Il y aurait plutôt eu une mutation, durant la période courte du règne de l'Empereur Auguste (27 avant JC à 14 ap.), du vécu de la sexualité chez les Romains. De la vision joyeuse des Grecs, on aurait brutalement basculé dans une perception angoissée. A la jouissance simple, se serait substitué le désir compliqué.
Et c'est vrai qu'à la différence des Grecs, les Romains sont devenus, en la matière, tout sauf des rigolos. L'image habituelle de libertins débauchés ayant entraîné la décadence de l'Empire est entièrement erronée.
La réalité, c'est que la sexualité romaine s'est trouvée brusquement liée à la peur, l'effroi et la mort. En atteste, notamment, la production picturale des fresques de Pompéi.
Et ce ne serait donc pas le Christianisme qui serait à l'origine de notre pudibonderie et de notre morale sexuelle mais l'Empire romain qui, depuis Auguste, a abandonné les principes de la République. Notre morale judeo-chrétienne, ce serait donc de la Morale Empire romain faite d'interdit, violence, peur, prédation et, paradoxalement, d'obsession sexuelle.
Ce n'est pas gai mais je préfère ça au naturalisme et à l'hygiénisme bêtas que l'on tente aujourd'hui de promouvoir. la sexualité n'a rien de naturel, on est tous travaillés par l'angoisse et la peur.
Et puis passer de la jouissance au Désir, aborder la mélancolie et l'angoisse, ça a aussi permis la naissance de l'Art. L'Art qui est d'abord une manière de conjurer la Mort. L'Art qui cherche à faire désirer mais surtout pas à faire jouir.
Alors oui ! Je suis indubitablement Romaine. Et même peut-être puritaine. D'abord, parce que coucher, faire l'amour, quoi qu'on dise, ça fait toujours peur, c'est d'abord angoissant. Et aussi parce que le plaisir est lié, pour moi, au puritanisme qu'il transgresse. Finalement, je crois au Mal et à la culpabilité. L'amour, ce n'est pas simplement festif. Et d'ailleurs, les plus belles amours sont, en fait, les amours coupables voire tragiques.
Images de fresques romaines, notamment de Pompéi.
Je recommande:
- Pascal Quignard : "Le sexe et l'effroi" et "La nuit sexuelle". Deux très beaux livres qui bouleversent bien des idées reçues.

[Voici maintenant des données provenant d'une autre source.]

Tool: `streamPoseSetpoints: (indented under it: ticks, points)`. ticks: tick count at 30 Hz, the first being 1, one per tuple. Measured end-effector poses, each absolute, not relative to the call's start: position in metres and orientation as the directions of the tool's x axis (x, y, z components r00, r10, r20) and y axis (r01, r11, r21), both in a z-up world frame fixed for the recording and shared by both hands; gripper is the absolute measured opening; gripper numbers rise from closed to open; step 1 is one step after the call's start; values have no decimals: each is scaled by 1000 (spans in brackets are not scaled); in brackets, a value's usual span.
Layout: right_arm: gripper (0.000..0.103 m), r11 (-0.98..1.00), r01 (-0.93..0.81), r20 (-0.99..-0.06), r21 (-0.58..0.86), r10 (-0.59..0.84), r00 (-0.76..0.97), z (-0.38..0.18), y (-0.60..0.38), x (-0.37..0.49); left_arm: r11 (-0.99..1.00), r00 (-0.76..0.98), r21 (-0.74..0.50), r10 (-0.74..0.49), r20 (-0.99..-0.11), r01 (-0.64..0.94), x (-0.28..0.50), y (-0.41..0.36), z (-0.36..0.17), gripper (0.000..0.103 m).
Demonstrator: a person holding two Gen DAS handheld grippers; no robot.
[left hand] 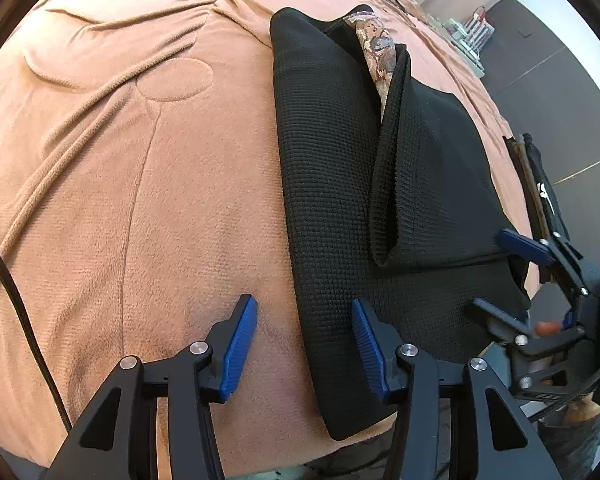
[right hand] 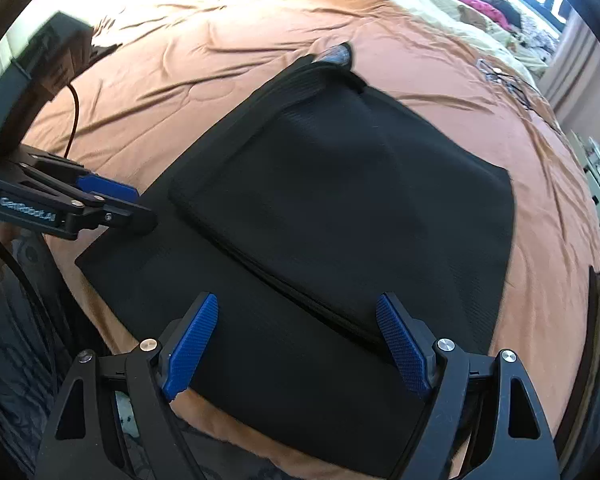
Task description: Fold small clothes
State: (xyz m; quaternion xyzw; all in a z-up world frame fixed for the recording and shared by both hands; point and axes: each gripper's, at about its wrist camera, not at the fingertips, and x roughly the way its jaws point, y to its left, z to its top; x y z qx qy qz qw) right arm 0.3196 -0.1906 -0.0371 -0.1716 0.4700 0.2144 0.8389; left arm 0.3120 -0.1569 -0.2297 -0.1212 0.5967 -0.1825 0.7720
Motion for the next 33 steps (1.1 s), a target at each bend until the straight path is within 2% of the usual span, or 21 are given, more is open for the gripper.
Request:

- Jean-Claude Guillebaud : "La tyrannie du plaisir". Un livre déjà ancien (2000) mais qui pose bien la question de l'interdit dans la morale sexuelle et qui, surtout, remet en cause l'image débauchée et libertine que nous avons des Romains.
- Paul Veyne ; "Sexe et pouvoir à Rome". Le grand spécialiste du monde romain nous donne ici une toute autre image, celle d'une société plein de tabous, à mille lieues de celle des bons vivants, des décadents, libres dans leurs pensées et leurs mœurs.
- Pierre Michon: "J'écris l'Iliade". Un bouquin que je n'ai pas aimé mais que je mentionne quand même parce que Pierre Michon a ses thuriféraires et qu'il figure sur la liste des "Nobelisables".